EATING SPENDING CUTS. The midwestern corn-state ethanol lobby won exemption from House Speaker McCarthy’s proposed depression-triggering spending cuts. Expect more.
EATING DRUGS. The past week brought a heavy advertising barrage from Big Pharma giant Eli Lilly for what is heralded as the world’s best-ever anti-obesity prescription which may become the “most successful drug ever.” (I believe alcohol already permanently holds that title, but why quibble with Madison Avenue mad men.)
The fat buster is labeled “Mounjaro.” The joke is on us and anyone who speaks even a little Italian is laughing.

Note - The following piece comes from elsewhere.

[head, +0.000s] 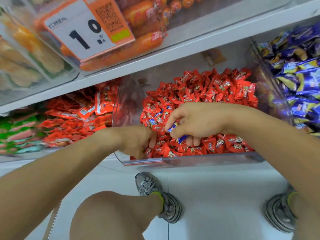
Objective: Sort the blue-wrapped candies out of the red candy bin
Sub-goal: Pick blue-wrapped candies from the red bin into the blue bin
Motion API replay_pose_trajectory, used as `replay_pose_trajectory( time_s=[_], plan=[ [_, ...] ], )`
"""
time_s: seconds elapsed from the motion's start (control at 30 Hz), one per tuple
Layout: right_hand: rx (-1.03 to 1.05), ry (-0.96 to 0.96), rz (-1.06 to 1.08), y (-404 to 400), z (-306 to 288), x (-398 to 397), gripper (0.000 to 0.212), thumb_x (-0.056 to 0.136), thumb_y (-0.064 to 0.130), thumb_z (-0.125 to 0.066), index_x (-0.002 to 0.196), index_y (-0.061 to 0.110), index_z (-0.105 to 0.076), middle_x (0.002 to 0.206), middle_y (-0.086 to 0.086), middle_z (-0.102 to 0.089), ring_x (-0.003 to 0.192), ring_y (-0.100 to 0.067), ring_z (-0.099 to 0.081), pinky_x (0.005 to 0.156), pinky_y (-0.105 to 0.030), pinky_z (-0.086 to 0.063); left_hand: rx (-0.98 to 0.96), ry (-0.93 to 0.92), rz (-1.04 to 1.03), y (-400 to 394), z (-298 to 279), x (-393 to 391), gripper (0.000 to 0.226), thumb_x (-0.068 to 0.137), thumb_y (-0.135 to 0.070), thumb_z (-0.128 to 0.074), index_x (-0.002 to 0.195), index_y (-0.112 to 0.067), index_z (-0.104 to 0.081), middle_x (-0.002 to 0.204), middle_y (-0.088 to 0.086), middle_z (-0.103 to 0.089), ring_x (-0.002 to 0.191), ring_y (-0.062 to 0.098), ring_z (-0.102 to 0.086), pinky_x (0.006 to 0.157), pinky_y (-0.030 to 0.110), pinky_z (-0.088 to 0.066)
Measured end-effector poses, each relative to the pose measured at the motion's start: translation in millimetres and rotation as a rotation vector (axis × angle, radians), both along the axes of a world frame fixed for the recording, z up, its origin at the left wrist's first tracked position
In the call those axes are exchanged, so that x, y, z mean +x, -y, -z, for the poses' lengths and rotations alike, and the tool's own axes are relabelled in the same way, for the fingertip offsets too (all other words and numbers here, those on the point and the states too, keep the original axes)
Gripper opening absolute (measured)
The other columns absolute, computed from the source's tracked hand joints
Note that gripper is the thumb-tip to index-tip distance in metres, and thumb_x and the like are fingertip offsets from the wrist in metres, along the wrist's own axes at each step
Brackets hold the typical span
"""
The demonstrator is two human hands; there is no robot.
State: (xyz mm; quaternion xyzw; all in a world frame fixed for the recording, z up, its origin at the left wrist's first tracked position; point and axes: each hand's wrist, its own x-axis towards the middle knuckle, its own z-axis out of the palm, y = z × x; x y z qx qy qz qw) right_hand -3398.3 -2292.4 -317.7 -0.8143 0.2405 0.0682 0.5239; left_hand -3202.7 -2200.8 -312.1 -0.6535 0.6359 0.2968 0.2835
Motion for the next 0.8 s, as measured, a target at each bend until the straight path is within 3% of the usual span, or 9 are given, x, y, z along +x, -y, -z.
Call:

Just reading it aloud without prompting, it readily comes out as “mangia” or “mangia-tah,” Italian for…drum roll, please…the invitation to “eat” hearty.
EAT THIS. Insurance does not cover it so the mangia cure will cost about $1,200 a month.
Mama mia!
Stay safe, get vaxxed and pray for those cruelly afflicted by the cruelly small minds on this small planet.
Be well. Raise hell. / Esté bien. Haga infierno.